THE TASK
In the listing below, start your output at the line with "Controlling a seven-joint" and end it after the line with "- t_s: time", copying every line exactly.

MATERIAL SUPPLIED
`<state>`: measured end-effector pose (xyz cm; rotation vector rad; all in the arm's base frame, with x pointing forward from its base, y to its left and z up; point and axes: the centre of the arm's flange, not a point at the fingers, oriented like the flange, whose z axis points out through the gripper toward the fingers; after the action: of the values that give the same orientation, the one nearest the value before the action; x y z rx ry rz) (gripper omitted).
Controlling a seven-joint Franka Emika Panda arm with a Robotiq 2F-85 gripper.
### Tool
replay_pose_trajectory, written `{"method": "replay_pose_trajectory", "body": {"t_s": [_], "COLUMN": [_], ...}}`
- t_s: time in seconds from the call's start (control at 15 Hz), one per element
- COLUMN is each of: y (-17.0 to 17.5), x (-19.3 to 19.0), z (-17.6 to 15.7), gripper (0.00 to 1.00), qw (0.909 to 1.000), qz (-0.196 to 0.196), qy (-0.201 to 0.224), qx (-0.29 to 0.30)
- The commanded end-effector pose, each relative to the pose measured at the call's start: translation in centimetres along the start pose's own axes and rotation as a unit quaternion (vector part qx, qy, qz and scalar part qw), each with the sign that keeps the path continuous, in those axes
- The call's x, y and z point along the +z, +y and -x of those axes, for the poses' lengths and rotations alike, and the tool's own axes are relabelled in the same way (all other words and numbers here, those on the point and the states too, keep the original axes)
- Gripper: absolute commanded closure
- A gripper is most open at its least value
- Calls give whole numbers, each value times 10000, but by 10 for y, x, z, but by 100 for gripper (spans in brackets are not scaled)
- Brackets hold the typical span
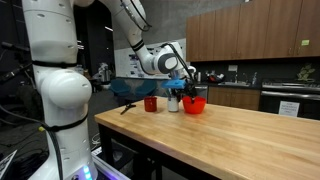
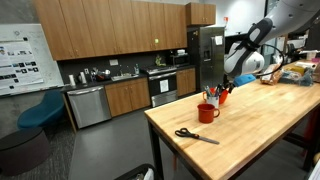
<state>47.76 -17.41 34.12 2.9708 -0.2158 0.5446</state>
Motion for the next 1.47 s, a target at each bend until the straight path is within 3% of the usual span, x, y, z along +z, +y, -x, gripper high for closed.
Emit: {"method": "replay_pose_trajectory", "body": {"t_s": [0.0,1.0,1.4], "y": [-19,-93,-66], "x": [0,-1,-35], "z": [1,17,13], "gripper": [0,0,0], "qw": [9999,9969,9960], "qz": [-62,-287,-48], "qy": [108,186,540], "qx": [-73,-705,-707]}}
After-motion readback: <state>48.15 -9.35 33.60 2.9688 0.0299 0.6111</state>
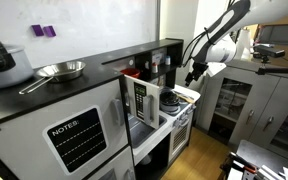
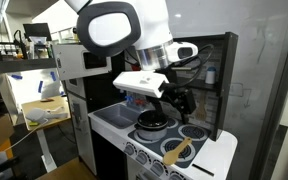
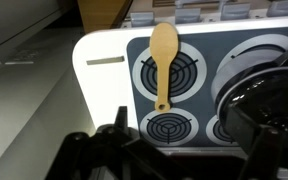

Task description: Remove the wooden spoon from the sink and put it on the stove

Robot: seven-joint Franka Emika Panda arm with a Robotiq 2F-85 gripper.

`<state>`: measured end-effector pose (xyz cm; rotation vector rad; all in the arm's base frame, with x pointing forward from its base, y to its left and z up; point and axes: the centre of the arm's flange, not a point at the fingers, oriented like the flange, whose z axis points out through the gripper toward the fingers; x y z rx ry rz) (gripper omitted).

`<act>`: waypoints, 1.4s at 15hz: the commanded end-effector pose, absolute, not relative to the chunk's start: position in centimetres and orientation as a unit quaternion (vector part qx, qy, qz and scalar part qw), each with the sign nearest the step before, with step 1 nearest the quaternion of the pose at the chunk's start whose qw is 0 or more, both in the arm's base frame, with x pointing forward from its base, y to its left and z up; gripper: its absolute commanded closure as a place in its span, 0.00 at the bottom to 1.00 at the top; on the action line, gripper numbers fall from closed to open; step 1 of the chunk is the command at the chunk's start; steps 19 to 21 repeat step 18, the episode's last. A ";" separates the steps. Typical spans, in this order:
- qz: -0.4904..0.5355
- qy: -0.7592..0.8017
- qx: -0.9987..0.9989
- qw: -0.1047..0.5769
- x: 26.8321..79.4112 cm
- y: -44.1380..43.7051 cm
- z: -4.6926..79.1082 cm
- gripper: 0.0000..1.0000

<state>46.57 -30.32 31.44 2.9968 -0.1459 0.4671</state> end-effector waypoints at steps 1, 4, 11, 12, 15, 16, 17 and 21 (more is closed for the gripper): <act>0.134 -0.055 0.989 0.040 42.7 -27.9 34.4 0.00; 0.120 -0.055 0.991 0.032 39.8 -25.9 36.5 0.00; 0.096 -0.022 0.995 0.030 34.4 -19.3 40.7 0.00; 0.095 -0.007 0.995 0.025 33.9 -18.3 41.1 0.00; 0.092 0.013 0.995 0.018 34.5 -17.5 41.0 0.00; 0.096 0.019 0.995 0.015 34.2 -16.8 41.3 0.00; 0.099 0.016 0.995 0.015 34.1 -16.8 41.4 0.00; 0.098 0.015 0.995 0.014 34.0 -17.0 41.3 0.00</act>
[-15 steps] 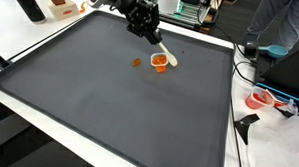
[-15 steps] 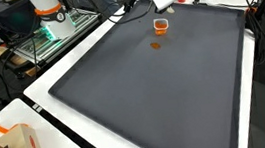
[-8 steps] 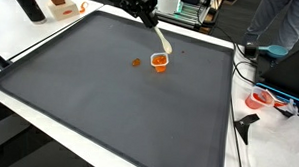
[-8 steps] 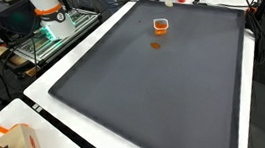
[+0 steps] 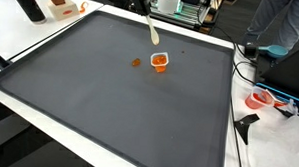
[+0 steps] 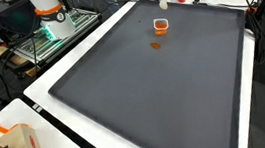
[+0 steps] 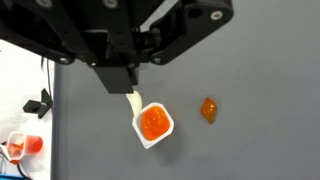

EXPECTED ANSWER
Controlling a seven-joint Franka Emika Panda arm with a Robotiq 2F-85 gripper.
### Tool
replay_pose_trajectory, written `{"method": "replay_pose_trajectory", "body": {"t_s": [_], "COLUMN": [_], ...}}`
- t_s: time in seconds from the call's start (control at 15 Hz), one per element

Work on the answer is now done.